Un carattere onnicomprensivo rende a darsi alla locuzione "provento del reato", che ricomprende tutto ciò che deriva dalla commissione del reato e, pertanto, le diverse nozioni indicate nell’art. 240 c.p., comma 1 e 2 di prezzo, prodotto e profitto (Cass. S.U. 8/6/99, n. 6).

Sulla nozione di profitto di reato le stesse Sezioni Unite hanno puntualizzato che esso si identifica nel vantaggio di natura economica, ovvero nel beneficio aggiunto di tipo patrimoniale di diretta derivazione causale dall’attività del reo (Cass.
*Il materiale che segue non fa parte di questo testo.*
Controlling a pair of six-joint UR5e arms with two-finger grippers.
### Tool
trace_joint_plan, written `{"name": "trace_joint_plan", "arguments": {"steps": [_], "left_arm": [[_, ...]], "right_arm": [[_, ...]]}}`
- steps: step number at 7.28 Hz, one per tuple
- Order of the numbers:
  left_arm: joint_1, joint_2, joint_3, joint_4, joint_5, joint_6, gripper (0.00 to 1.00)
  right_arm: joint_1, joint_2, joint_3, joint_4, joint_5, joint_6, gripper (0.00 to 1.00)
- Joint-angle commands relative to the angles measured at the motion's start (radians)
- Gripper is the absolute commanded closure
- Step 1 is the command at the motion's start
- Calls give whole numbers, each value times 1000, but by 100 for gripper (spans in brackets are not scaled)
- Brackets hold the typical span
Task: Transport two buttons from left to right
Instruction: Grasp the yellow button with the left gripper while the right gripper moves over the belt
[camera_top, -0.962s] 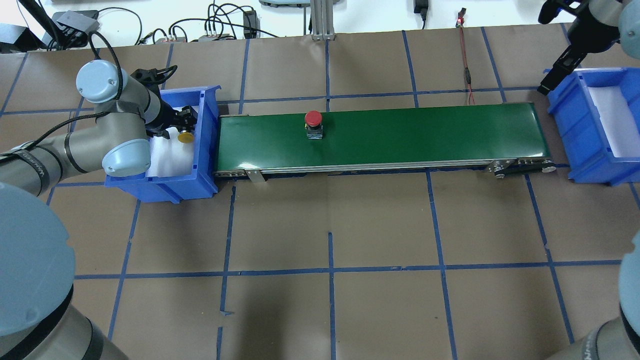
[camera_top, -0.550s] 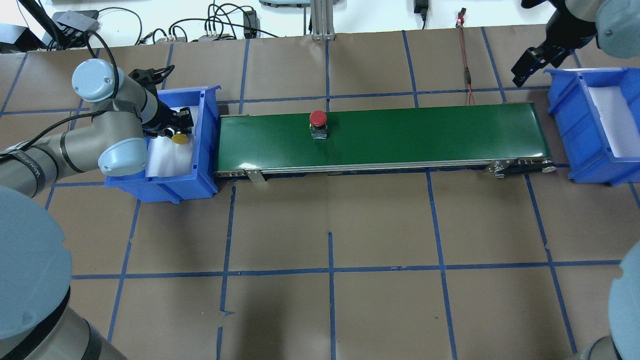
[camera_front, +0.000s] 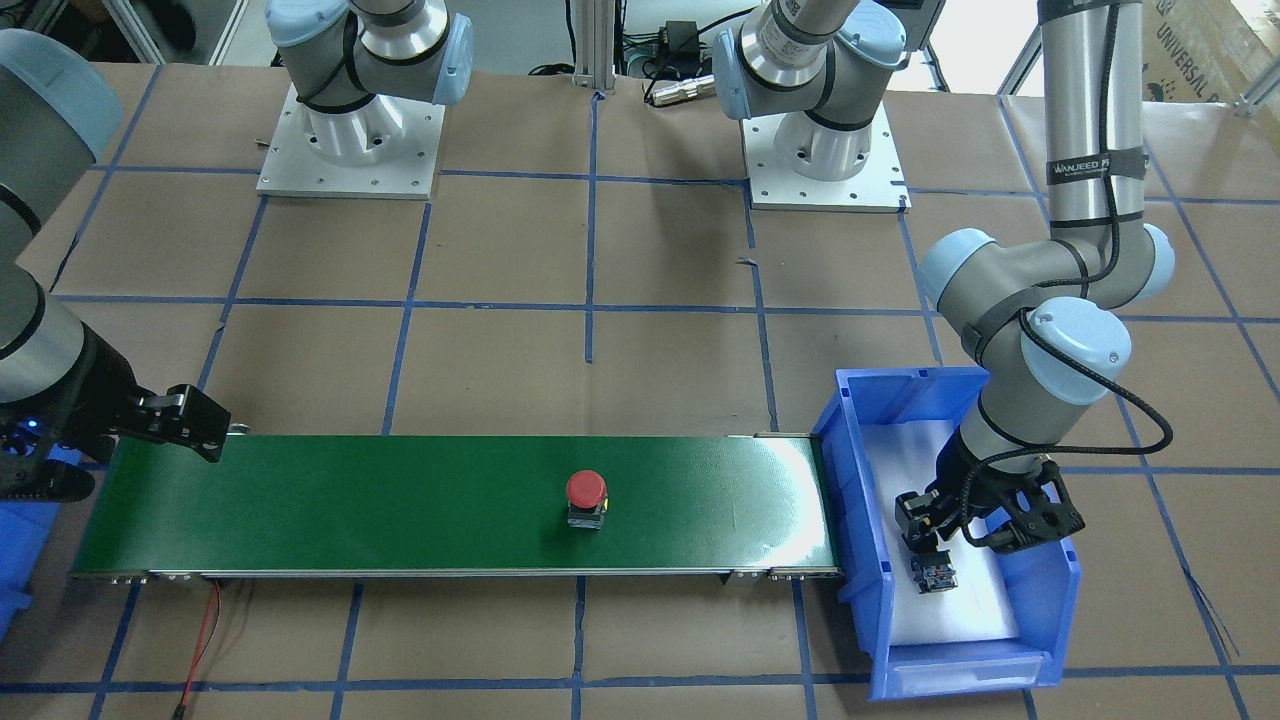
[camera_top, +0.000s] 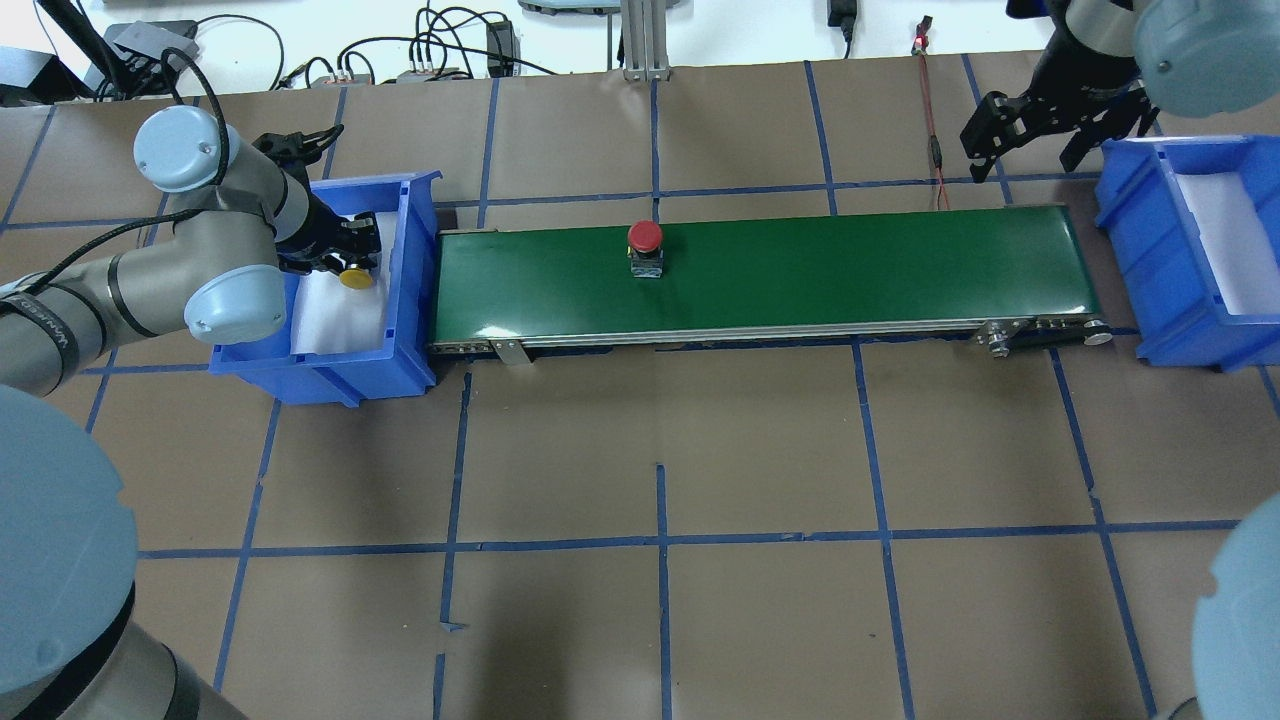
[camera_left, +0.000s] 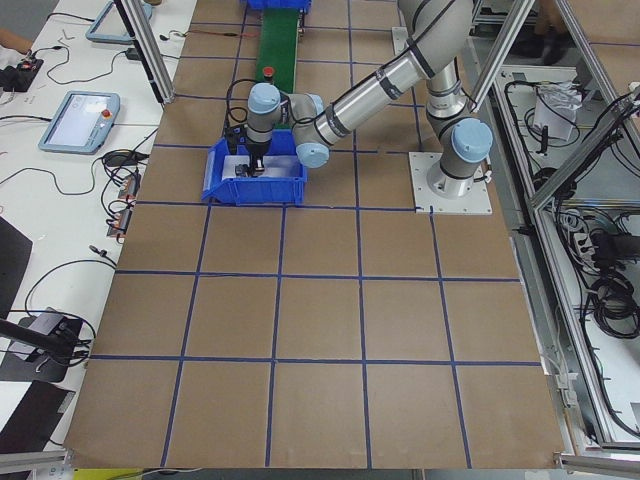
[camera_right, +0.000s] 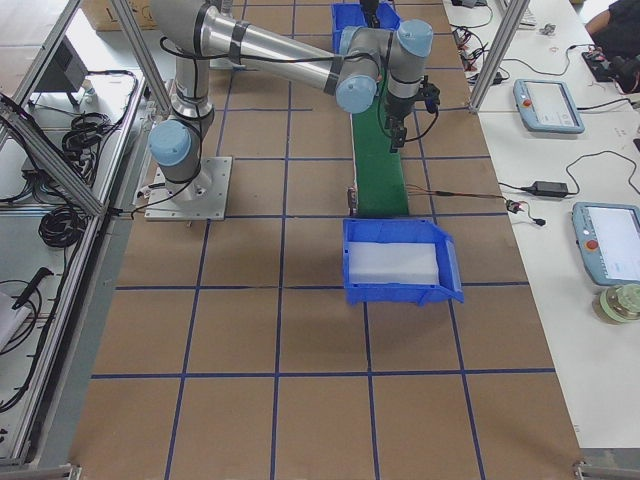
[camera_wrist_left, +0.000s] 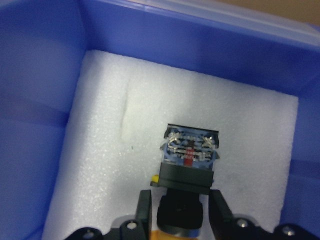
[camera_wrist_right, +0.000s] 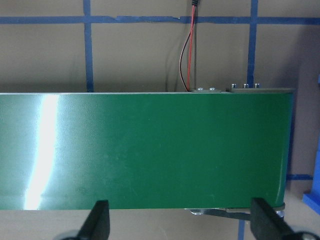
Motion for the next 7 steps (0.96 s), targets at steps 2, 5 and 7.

S.U. 24/5/04, n. 29951).

In tale ottica, correttamente il giudice del riesame ha applicato la misura cautelare su un bene, il cui valore è stato ritenuto equivalente al totale importo monetario, corrispondente alle somme delle fatture inerenti ad operazioni inesistenti, che ha permesso all’ O. di evadere le imposte Irpef e Irpeg, considerando il totale tale importo come futilità, economicamente valutabile, immediatamente derivante dalla commissione dell’illecito, anche perchè la confisca di valore si muove entro una logica strettamente sostitutiva, come ablazione patrimoniale, idonea a privare il reo di ogni e qualunque beneficio, sul versante economico, derivante dalla commissione del reato, risultando, così, in grado di superare gli ostacoli e le difficoltà che, altrimenti, potrebbero verificarsi per la individuazione degli specifici beni oggetto della apprensione coattiva, soprattutto quando questi siano fungibili, trasformati o reimpiegati dal trasgressore (Cass. 3/7/02, n. 32797).

Quanto evidenziato permette di rilevare la correttezza della ordinanza del Tribunale di Savona, con cui si è ritenuto di mantenere il vincolo sull’immobile in questione.

P.Q.M.

La Corte Suprema di Cassazione rigetta il ricorso e condanna il ricorrente al pagamento delle spese processuali.

Testo non ufficiale. La sola stampa del bollettino ufficiale ha carattere legale.